• Your goal:
Please give, word for word, the line containing "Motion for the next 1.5" and every line that comes after it in the data below.

• Records for processing:
_____
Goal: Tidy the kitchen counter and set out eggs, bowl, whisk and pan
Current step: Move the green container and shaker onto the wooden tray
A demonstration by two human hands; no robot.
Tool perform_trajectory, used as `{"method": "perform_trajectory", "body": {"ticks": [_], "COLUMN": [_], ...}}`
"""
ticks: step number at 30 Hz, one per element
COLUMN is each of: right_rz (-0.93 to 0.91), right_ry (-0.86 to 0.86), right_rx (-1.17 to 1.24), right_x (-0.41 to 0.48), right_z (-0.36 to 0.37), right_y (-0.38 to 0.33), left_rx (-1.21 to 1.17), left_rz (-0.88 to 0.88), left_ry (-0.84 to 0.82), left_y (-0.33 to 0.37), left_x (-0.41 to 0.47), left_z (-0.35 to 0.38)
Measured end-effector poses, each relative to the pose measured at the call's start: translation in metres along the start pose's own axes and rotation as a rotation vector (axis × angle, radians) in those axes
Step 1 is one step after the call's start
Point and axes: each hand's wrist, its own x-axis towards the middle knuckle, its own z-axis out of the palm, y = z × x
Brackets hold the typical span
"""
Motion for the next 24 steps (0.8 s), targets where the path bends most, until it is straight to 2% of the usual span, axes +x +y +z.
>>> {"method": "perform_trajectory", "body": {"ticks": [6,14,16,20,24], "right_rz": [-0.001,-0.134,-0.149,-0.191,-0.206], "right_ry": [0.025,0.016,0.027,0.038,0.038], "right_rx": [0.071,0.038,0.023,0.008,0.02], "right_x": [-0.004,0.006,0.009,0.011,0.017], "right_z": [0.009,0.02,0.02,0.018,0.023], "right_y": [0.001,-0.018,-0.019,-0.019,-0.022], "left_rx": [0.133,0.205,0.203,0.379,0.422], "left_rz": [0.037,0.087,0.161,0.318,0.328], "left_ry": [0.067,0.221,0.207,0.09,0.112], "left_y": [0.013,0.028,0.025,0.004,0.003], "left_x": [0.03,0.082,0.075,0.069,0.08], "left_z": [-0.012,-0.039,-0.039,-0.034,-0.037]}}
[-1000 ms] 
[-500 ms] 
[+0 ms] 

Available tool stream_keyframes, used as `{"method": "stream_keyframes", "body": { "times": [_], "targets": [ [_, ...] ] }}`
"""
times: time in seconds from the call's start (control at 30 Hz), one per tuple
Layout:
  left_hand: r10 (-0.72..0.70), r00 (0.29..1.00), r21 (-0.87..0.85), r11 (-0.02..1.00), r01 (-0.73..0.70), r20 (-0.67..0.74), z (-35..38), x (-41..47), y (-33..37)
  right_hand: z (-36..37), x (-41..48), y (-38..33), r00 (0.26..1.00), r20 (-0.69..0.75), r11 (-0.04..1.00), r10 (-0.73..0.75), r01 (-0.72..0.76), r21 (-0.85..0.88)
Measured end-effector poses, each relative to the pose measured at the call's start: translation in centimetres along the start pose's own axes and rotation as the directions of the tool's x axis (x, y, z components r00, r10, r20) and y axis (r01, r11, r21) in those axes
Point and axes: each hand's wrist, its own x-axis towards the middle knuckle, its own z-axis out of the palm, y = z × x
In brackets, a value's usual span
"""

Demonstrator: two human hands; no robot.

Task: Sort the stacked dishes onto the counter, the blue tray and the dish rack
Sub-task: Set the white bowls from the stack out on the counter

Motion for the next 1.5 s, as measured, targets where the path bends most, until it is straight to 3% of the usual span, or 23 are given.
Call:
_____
• Problem solution:
Motion for the next 1.5 s, as measured, targets where the path bends most, until it is straight to 3% of the usual span, or 23 are given.
Call:

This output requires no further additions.